7) Redundant servers
Set-up redundant servers in professional third party data centres to assure there is a way to access critical data. This can reduce recovery time, down to minutes rather than days, in the event of catastrophies,
8) Data delete or theft recovery laptop solutions
As laptops and tablets replace traditional PCs, the office is becoming more mobile. The potential for data to be lost in transit (whether accidental or deliberate) is increasing the need for data deletion and theft recovery software initiatives and procedures to be put in place. This allows location, recovery and return of hardware, or the ability to wipe sensitive information, should devices go missing.
9) Installation of virus software
Regular virus updates are needed to reduce the spread of email viruses, spyware lags and malware damage that can grow into large problems. Installing regular virus pattern updates can help situations from getting out of hand.
10) Consultancy and Managed IT services
IT Disaster Recovery Plans often become too time consuming for small to medium businesses. Lack of up to date knowledge and technical skills can hinder implementation, which is where consultants or managed IT services may be an option. These operations specialise in providing the services you need, and have the servers, storage, manpower and network infrastructure to handle disaster recovery.
Hosting services may provide the solutions your business needs to make your plan work, as you may wish to outsource the whole process, so it’s one less thing to worry about in the event of a crisis. It’s all about economies of scale, so choose the right combination of services to outsource for your business.
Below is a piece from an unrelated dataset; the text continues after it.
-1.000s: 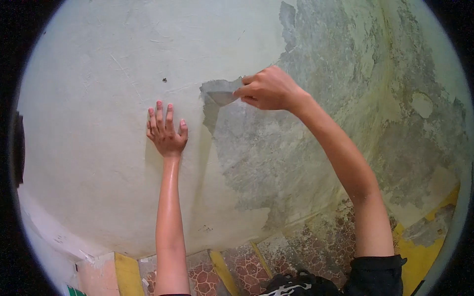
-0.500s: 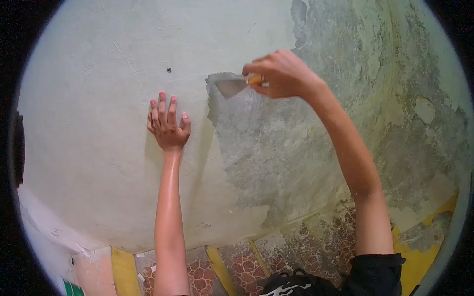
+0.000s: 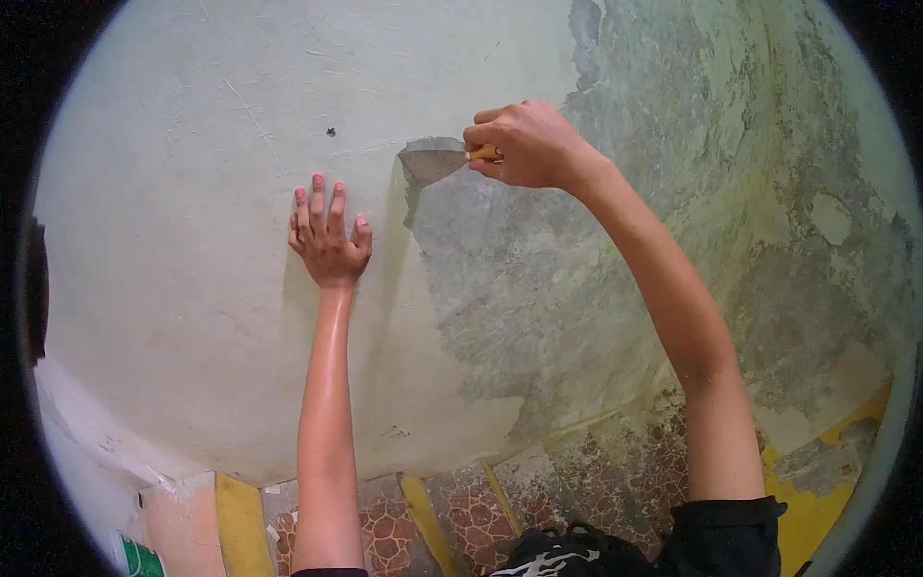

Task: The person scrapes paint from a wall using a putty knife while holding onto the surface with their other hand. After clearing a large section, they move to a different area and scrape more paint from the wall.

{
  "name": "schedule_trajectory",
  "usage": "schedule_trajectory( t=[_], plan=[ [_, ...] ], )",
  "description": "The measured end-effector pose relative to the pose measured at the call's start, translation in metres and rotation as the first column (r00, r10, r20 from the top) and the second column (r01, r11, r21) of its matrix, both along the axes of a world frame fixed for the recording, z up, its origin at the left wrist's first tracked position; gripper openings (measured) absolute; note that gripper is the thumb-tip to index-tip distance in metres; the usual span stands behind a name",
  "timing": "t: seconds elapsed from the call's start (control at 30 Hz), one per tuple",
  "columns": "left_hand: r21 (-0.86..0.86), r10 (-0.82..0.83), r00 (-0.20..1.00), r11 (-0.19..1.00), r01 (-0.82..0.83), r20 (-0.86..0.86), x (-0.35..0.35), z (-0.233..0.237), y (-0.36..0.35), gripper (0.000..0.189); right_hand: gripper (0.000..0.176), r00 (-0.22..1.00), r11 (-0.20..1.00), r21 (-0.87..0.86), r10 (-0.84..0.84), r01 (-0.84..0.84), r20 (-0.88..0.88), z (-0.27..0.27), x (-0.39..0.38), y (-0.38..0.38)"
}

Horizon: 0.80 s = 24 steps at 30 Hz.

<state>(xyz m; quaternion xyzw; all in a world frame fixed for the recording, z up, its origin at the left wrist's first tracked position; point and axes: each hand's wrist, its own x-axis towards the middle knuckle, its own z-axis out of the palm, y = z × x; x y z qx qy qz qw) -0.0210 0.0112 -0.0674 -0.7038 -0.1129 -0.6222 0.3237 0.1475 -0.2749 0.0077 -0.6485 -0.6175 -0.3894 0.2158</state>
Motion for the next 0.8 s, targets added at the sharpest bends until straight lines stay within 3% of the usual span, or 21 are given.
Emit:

All companies are exposed to experiencing a disaster – but prevention and continuity are what separates the outcome. Downtime and potential data loss need to be weighed up with cost factors.
Virtual servers are an ever-increasing option as technologies improve, hardware becomes more cost effective and software advances. This allows for consolidation onto one host server, giving you more affordable operations and redundant systems. However, you have to overcome the conceived risk of having just one host server!
In the current era of terrorist attacks, crime and growing natural disasters, you can never be too prepared for whatever may lay ahead. It’s all about strategy, structure, and anticipation – so you and your business colleagues can rest easier, with the plans in place to protect your confidential businesses information. Quick and effective response plans laid out for disasters will be well worth the investment, should the worst ever arise.